SUPPLIED MATERIAL below:
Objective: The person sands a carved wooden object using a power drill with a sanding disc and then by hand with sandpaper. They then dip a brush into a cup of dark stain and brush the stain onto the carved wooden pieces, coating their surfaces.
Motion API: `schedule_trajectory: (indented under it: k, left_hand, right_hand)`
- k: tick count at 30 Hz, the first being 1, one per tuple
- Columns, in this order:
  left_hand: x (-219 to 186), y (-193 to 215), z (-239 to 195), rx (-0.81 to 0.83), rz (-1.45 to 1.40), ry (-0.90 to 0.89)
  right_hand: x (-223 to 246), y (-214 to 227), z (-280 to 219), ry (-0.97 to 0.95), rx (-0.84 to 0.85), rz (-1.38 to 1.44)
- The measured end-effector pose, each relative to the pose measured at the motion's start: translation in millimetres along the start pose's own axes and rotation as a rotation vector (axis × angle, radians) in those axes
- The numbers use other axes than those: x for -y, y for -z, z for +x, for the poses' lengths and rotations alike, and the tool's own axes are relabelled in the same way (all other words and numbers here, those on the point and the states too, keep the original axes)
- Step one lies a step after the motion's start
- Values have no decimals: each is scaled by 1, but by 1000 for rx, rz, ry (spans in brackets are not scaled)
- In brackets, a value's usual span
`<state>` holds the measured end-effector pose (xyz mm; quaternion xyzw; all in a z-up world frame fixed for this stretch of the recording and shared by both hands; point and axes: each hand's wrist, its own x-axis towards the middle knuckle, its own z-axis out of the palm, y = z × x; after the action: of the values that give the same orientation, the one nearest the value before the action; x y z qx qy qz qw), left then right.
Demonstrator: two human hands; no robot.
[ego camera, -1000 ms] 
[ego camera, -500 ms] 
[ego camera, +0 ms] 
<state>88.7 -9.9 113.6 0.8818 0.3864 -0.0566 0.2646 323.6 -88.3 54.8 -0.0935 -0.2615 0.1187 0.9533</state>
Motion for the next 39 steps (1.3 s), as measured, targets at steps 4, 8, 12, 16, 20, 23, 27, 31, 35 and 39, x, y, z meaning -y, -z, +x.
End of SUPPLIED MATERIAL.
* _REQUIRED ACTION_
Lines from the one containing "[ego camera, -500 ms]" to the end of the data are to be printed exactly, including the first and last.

* _ANSWER SPACE_
[ego camera, -500 ms] 
[ego camera, +0 ms] 
<state>88.7 -9.9 113.6 0.8818 0.3864 -0.0566 0.2646 323.6 -88.3 54.8 -0.0935 -0.2615 0.1187 0.9533</state>
Motion for the next 39 steps (1.3 s), as measured, targets at steps 4, 8, 12, 16, 20, 23, 27, 31, 35 and 39, x, y, z meaning -y, -z, +x.

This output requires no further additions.